Copy the records below word for word, from the first line through the line that contains "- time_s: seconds", and leave out any pictures.

*** Input Section Begins ***

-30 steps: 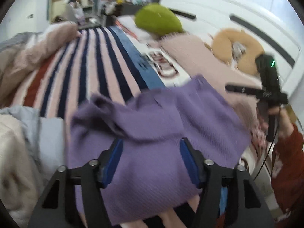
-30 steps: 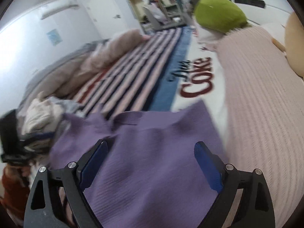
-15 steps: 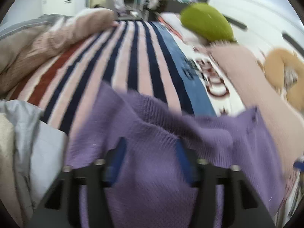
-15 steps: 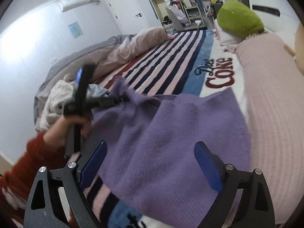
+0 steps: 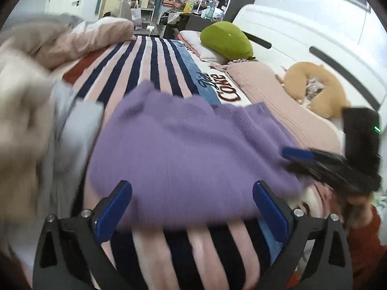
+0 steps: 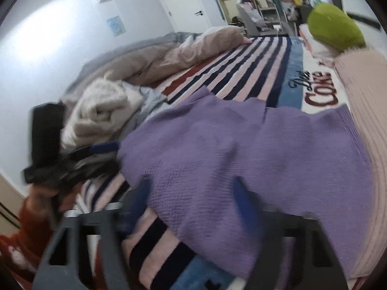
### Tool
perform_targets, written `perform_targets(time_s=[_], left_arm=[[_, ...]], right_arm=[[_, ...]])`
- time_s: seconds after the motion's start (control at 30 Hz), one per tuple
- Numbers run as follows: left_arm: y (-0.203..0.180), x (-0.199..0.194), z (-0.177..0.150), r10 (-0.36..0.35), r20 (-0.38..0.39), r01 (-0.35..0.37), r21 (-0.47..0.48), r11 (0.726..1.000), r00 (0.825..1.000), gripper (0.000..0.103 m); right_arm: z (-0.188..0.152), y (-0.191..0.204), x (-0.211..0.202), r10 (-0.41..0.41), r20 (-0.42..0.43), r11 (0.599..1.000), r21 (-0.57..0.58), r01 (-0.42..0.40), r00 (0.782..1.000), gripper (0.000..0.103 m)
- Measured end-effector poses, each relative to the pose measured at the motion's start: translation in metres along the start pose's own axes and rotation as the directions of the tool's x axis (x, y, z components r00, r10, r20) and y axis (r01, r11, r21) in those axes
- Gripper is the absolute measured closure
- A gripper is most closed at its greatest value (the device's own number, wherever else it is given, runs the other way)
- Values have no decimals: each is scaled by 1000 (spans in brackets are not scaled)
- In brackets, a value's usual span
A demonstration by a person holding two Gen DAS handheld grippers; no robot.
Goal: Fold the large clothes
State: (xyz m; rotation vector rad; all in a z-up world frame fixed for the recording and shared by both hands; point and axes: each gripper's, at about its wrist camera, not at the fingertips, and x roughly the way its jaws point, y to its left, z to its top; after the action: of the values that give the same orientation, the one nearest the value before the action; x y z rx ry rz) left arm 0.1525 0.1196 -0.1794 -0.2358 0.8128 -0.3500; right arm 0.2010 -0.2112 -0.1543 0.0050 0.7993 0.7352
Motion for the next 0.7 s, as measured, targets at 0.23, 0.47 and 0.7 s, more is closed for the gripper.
perform_targets(time_s=[0.23, 0.47, 0.7], left_arm=[[22, 1, -56, -52, 66, 58, -90, 994, 996, 4], [40, 36, -47, -25, 107, 48, -212, 976, 994, 4], [34, 51, -24, -32, 142, 67, -251, 966, 989, 47]], right_arm=[[-25, 14, 38, -112, -89, 992, -67, 106, 990, 98], [-40, -25, 60, -26, -113, 995, 88, 36, 993, 99], [-43, -25, 59, -21, -103, 996, 81, 30, 994, 99]])
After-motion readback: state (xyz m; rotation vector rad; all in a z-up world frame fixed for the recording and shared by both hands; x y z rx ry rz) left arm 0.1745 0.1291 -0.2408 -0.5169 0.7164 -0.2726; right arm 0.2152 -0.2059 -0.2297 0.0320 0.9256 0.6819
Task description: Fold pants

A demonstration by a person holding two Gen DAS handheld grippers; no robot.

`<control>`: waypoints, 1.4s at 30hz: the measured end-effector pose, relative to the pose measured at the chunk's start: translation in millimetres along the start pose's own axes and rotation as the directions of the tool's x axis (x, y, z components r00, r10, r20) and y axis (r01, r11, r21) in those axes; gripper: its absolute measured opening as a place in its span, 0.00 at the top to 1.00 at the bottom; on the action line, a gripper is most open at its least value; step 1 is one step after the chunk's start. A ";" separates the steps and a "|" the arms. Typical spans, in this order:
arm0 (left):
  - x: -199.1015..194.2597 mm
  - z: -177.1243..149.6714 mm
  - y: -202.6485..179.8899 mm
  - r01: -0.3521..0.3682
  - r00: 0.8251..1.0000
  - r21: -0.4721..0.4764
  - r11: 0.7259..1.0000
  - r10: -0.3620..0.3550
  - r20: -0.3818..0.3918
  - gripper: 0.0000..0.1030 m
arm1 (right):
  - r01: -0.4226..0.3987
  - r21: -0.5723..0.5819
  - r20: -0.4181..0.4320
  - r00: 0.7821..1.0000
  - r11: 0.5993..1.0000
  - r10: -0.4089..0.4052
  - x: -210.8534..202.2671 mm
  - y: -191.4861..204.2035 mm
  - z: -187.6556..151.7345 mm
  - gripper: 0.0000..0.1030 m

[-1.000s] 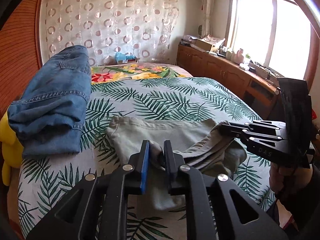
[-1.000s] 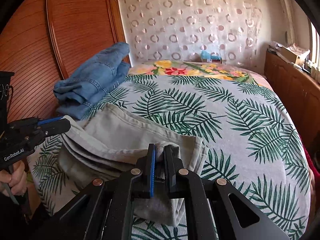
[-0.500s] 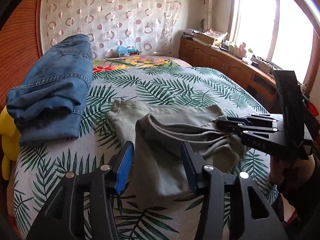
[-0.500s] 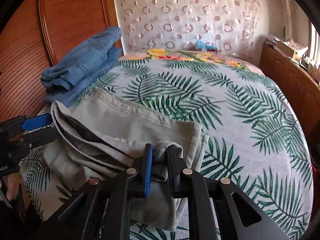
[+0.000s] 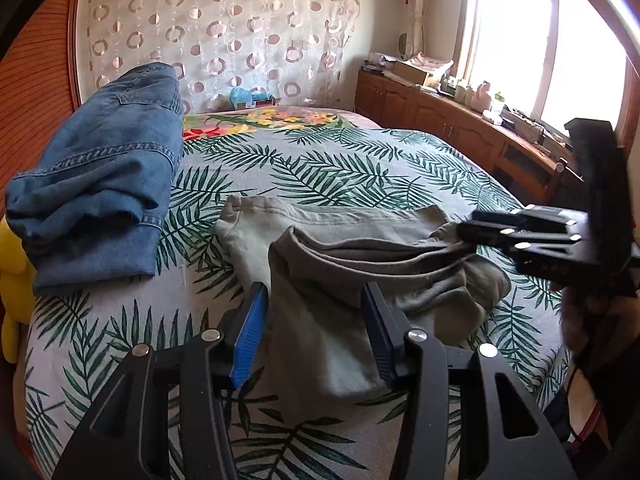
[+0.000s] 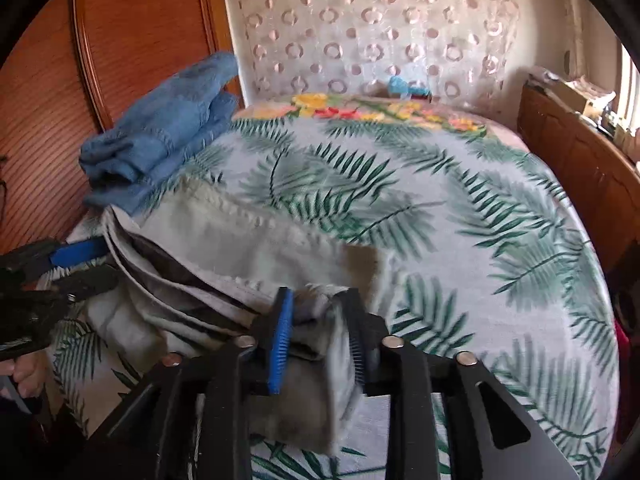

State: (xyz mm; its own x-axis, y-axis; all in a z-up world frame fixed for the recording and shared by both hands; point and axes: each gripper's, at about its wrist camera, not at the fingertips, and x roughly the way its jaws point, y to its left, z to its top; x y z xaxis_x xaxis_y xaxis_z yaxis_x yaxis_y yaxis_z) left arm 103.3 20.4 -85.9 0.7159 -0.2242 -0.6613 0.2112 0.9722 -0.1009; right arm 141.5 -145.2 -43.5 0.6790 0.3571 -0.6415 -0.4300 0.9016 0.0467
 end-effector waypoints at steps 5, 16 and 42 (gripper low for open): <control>5.1 2.9 0.1 -0.004 1.000 0.011 1.000 0.005 -0.017 0.52 | 0.026 -0.043 -0.021 0.999 0.999 -0.027 -15.3 -10.5 -6.7 0.53; 23.9 18.5 4.1 0.017 0.998 0.051 0.999 -0.014 -0.057 0.54 | -0.046 -0.147 -0.066 0.997 0.988 0.037 2.1 -4.2 -5.3 0.53; 24.9 22.2 11.4 0.078 0.997 0.045 0.996 -0.078 -0.021 0.92 | -0.169 -0.149 -0.102 0.983 0.974 0.155 54.5 -9.3 22.5 0.90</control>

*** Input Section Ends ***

● Final answer:
-30 steps: 
-30 steps: 
-15 steps: 
-15 steps: 
+0 steps: 
+0 steps: 
### Tool
perform_targets, written `perform_targets(time_s=[_], left_arm=[[_, ...]], right_arm=[[_, ...]])`
- time_s: seconds after the motion's start (control at 30 Hz), one per tuple

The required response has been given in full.